It's a logistical nightmare because the Studio (ADU) in Seattle isn't cat-safe yet, and there's too much going on and I've procrastinated too much and I might have been able to have E' help when she was here cleaning and I procrastinated asking and and and... And that's not what I wanted to write about.

Because I won't have any humans sharing my living space anymore, and even the studio in Seattle is a detached structure, and now it's just me and the cats and an entire house and garage full of memories and boxes that haven't been opened since two moves ago. And artwork and books I should probably try to sell rather than donate.

And I know that these feelings are perfectly normal in grieving, and so are the problems associated with moving, and I'm just complaining because complaining helps me feel better, I guess. And writing helps me work through things. <old man yells at cloud>

Colleen and I spent most of our lives together surrounding ourselves with beautiful things and interesting books. And now I have no place to put them, because my place is going away. (So did my parents, for that matter, and there's still a large box full of things from Mom's apartment that hasn't even been opened, and art from her collection on the walls. So if anyone wants a four-foot-diameter abstract painting, let me know.)

mdlbear: (river)

Colleen died one year ago today.
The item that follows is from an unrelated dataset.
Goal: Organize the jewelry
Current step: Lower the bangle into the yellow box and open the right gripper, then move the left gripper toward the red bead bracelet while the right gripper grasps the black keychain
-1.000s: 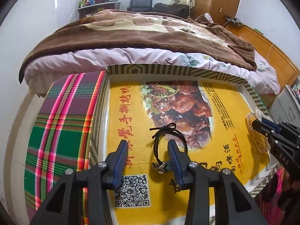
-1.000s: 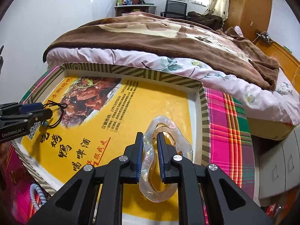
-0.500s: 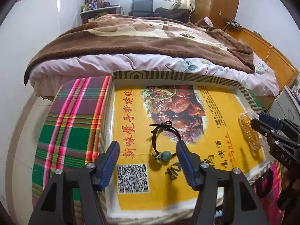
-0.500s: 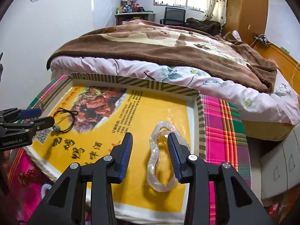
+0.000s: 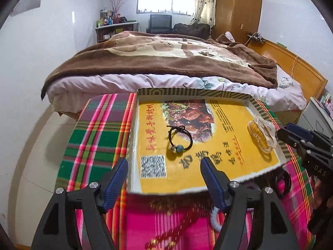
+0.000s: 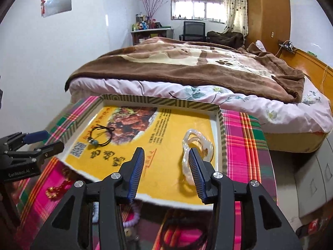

By an odd but wellcome coincidence, my grief support group meets the second and fourth Tuesdays of every month, so there's that. (It runs from 10:00 to 11:30; I will probably post this sometime in the afternoon. I started writing this post two days ago, so please ignore any temporal confusion or calendrical parallax.)

My life seems to have been torn in half -- in part literally, shuttling back and forth between the houses in Freeland and Seattle. But also metaphorically, because so much of it revolved around Colleen. That includes nearly all of my social life.

I haven't gotten anything done in the last year. I've been reading, as usual, taking refuge in group theory and other rabbit-holes, but I'm just now getting back into singing regularly, and as for sorting and packing,... Actually, I've never sold anything on Craig's List or anywhere else online, and things that I could easily get wrong worry me. My daughter, E, is coming up to the house week after next to help with the sorting.

I've had plenty of support, mostly low-key, which I think is what I needed. Need. I haven't been left alone for more than a day or so, which is probably what I've needed even though it's not what I would have asked for. And I have the cats, who are also taking care of me in their own way. And a grief support group that meets via zoom on the second and fourth Thursday of eacy month, so they/we met this morning. There's also a Facebook group.

I don't actually know much about support, either asking for it, getting it, or giving it. Which makes being in a peer support group kind of problematic? Basicaly I'm faking it.

It's like object-oriented programming -- if a simulation is good enough, you can use it in place of the thing you're simulating. Or as Alan Kay famously said about Smalltalk, "If it quacks like a duck and it waddles like a duck, you can't tell that it isn't a duck." I just have to hope I'm waddling well enough.

Aside: the next post will be a signal boost for the James Webb Space Telescope's first images, released earlier this morning. A day that starts with that much beauty and wonder can't be all bad. And after that a boost for this morning's GoingSideways post.

mdlbear: (river)

Today is my 75th birthday "observed" -- I was on the island yesterday, so my party at N's has been put off to today. I don't know what I expected it to feel like, and I'm not really sure what, if anything, it does feel like, because Wednesday would have been Colleen's 70th and we would normally be celebrating our mutual birthdays with a combined party.

Traditionally (when we were living at Grand Central Starport in San Jose) it was called the "It's Green" party, since the day after Colleen's birthday is St. Patrick's Day, and we served Green Rooster beer along with corned beef and cabbage. Green Rooster is no longer available; since it little to recommend it except its color, I don't miss it. But I miss the potluck parties we used to have. And it doesn't feel right to only be celebrating one birthday this week.

mdlbear: a rather old-looking spectacled bear (spectacled-bear)

So this is my first Christmas without Colleen. I've already gotten through Halloween and Thanksgiving, but this is different. We stopped putting up a tree in the last few years, but we put out garlands and a few ornaments. I put a garland with lights around the TV last year -- never took it down because Colleen said she liked looking at it. It's also the first year in a long time without the traditional marzipan and glass of Scotch we put out "for Santa".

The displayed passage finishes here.